The goal of this notebook is to show how to create a bayesian linear regression model for a simple dataset with only one input dimension and one output dimension. All examples I could find immediately go into much more detail on more complex datasets.

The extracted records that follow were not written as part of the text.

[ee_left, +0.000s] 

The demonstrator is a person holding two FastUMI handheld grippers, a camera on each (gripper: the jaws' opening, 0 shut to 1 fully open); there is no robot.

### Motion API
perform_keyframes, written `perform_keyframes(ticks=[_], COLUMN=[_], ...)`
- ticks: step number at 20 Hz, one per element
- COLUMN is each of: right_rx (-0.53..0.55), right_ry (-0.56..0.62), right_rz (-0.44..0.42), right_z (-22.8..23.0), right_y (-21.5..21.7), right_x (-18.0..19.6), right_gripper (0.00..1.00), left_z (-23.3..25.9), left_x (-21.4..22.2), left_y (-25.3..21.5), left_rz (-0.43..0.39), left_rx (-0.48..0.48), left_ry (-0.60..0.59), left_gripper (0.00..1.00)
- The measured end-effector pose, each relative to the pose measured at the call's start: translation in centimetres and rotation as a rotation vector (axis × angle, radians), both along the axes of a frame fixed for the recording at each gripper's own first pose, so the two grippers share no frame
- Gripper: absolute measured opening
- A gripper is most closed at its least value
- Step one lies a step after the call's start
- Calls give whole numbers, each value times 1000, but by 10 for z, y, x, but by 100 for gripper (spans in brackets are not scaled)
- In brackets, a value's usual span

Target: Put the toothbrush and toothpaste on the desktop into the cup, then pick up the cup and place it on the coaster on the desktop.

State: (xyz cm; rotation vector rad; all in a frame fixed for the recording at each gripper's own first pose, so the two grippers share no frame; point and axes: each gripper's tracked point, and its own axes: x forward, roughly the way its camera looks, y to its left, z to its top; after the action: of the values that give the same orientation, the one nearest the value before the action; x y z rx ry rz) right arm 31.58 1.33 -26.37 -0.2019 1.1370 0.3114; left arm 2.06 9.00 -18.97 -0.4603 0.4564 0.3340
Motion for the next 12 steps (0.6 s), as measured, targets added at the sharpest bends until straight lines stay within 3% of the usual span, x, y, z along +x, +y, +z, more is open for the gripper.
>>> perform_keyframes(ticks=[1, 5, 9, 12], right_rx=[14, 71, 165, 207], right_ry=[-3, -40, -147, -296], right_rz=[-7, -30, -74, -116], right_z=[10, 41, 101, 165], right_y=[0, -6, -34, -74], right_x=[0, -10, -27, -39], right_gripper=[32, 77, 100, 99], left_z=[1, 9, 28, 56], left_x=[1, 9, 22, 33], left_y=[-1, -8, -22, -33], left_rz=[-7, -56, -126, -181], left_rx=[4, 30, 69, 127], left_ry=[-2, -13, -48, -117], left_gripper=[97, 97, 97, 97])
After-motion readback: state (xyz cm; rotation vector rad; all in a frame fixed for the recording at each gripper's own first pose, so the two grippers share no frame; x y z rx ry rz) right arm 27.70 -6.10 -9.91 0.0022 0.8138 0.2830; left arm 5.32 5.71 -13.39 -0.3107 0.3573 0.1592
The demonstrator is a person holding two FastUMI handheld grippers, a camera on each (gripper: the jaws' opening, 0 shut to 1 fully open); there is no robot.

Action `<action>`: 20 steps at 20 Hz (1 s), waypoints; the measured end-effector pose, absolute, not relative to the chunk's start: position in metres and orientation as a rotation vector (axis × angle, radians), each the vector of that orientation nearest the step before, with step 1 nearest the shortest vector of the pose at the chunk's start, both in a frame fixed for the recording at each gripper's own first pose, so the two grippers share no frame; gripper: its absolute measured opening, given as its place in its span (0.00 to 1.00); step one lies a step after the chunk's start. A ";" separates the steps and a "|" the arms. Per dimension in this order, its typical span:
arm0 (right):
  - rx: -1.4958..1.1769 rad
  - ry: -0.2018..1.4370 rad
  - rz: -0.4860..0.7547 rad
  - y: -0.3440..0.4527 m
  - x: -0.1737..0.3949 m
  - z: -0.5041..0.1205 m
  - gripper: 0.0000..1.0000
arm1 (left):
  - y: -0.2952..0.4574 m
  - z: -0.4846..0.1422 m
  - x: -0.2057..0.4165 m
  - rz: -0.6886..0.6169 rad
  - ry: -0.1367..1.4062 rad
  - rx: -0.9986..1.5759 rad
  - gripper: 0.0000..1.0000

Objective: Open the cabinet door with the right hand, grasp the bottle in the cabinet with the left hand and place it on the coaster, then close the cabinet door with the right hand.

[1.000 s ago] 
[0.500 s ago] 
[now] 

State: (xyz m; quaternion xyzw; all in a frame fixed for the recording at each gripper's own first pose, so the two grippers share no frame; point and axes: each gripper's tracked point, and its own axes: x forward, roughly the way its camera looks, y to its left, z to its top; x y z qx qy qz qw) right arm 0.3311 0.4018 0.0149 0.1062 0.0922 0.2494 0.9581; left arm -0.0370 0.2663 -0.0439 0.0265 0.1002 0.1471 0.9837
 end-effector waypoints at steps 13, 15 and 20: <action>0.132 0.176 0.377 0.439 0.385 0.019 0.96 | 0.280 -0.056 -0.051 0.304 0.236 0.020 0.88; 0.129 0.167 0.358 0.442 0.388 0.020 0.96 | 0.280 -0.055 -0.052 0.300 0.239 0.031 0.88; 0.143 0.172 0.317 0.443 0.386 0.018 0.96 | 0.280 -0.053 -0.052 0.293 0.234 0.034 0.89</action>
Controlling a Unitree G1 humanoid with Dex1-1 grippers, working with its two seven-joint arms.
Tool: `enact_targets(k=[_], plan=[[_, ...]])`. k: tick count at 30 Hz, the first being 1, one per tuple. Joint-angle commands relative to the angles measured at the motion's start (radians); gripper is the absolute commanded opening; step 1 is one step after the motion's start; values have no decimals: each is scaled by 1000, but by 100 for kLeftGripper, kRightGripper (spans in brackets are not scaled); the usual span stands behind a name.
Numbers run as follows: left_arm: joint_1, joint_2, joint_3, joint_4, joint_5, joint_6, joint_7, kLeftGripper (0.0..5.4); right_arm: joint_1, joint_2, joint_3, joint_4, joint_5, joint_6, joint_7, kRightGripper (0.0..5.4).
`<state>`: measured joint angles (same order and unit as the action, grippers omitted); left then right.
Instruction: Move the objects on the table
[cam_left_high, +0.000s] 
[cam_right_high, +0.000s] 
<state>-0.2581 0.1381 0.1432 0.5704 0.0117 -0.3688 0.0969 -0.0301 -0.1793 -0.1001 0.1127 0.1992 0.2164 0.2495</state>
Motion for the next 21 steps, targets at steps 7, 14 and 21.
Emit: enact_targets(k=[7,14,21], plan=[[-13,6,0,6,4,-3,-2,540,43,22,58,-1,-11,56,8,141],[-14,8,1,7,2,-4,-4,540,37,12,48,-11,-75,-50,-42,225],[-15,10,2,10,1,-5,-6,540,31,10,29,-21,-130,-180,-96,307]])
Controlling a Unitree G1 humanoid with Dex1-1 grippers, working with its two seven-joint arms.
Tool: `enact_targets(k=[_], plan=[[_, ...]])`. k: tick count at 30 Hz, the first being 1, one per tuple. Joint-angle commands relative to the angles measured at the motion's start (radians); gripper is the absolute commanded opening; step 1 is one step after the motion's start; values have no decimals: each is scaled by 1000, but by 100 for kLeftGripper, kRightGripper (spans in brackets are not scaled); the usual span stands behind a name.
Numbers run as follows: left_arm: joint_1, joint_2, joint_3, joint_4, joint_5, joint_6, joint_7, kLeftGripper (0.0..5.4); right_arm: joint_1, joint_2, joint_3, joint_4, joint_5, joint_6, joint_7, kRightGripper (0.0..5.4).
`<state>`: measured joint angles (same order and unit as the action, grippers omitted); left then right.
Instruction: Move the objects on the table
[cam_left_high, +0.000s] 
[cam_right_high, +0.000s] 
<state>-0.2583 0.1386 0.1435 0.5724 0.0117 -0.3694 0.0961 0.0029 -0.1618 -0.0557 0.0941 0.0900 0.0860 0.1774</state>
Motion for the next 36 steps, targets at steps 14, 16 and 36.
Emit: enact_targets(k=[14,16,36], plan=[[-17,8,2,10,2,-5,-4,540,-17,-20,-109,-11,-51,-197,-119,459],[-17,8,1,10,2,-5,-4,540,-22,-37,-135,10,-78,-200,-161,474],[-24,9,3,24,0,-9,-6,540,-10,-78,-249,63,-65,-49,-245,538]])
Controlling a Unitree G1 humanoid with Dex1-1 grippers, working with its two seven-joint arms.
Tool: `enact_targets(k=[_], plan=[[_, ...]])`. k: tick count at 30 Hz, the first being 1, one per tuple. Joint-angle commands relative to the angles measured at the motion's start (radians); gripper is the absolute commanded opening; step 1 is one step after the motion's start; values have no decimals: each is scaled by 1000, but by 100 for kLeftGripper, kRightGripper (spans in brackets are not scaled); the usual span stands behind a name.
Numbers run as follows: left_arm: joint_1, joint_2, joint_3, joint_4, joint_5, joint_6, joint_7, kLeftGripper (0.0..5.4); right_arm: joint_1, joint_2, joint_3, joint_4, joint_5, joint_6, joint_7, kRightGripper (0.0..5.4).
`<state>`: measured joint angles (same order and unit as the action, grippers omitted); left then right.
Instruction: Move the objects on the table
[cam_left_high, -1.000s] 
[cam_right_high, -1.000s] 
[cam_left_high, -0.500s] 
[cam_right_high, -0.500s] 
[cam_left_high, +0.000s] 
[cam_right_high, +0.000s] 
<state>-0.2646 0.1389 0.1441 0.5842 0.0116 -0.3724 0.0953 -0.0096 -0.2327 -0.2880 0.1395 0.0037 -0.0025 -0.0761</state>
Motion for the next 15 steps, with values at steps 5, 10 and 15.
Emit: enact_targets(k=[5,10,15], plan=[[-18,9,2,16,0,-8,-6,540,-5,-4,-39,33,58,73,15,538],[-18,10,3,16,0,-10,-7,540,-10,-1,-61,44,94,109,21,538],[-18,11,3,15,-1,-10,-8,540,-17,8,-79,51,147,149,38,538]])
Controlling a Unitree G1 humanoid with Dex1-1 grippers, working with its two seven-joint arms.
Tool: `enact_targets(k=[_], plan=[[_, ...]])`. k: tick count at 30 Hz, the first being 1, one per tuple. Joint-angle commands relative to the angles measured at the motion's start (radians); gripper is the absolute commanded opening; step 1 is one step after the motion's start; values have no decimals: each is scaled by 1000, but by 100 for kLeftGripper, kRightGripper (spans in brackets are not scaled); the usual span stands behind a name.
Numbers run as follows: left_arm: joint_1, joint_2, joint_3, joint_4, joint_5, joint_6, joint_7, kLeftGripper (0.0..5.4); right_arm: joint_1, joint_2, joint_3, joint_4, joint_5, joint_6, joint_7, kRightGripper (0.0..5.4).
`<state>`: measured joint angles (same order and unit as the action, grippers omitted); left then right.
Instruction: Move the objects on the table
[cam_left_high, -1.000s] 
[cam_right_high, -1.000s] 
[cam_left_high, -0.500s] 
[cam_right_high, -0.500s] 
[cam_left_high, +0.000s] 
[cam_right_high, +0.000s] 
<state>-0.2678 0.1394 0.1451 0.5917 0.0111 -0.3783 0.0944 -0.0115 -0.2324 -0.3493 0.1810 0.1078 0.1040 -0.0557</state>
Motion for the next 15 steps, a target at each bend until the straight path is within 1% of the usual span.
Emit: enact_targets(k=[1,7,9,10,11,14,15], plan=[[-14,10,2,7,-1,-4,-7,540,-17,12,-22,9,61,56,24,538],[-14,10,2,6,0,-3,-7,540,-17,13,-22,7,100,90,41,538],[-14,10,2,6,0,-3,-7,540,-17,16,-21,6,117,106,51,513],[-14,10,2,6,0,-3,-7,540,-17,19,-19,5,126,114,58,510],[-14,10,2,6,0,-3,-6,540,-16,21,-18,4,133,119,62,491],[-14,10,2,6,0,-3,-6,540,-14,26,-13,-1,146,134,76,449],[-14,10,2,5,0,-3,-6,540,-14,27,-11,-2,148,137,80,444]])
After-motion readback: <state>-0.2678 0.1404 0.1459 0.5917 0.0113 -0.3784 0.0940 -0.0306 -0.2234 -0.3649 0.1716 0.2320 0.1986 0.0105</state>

While for me it's important to understand this simple examples first.

In [None]:
import matplotlib.pyplot as plt
import numpy as np
import pyro
import pyro.optim
import torch

from pyro.contrib.autoguide import AutoDiagonalNormal

%matplotlib inline

## Generate toy dataset

We generate a toy linear dataset with a bit of noise.

In [None]:
size = 100

X = np.linspace(0, 1, size)
Y_true = 2 * X + 1
Y = Y_true + np.random.normal(scale=.2, size=size)

In [None]:
fig, ax = plt.subplots(1, 1, figsize=(8, 8))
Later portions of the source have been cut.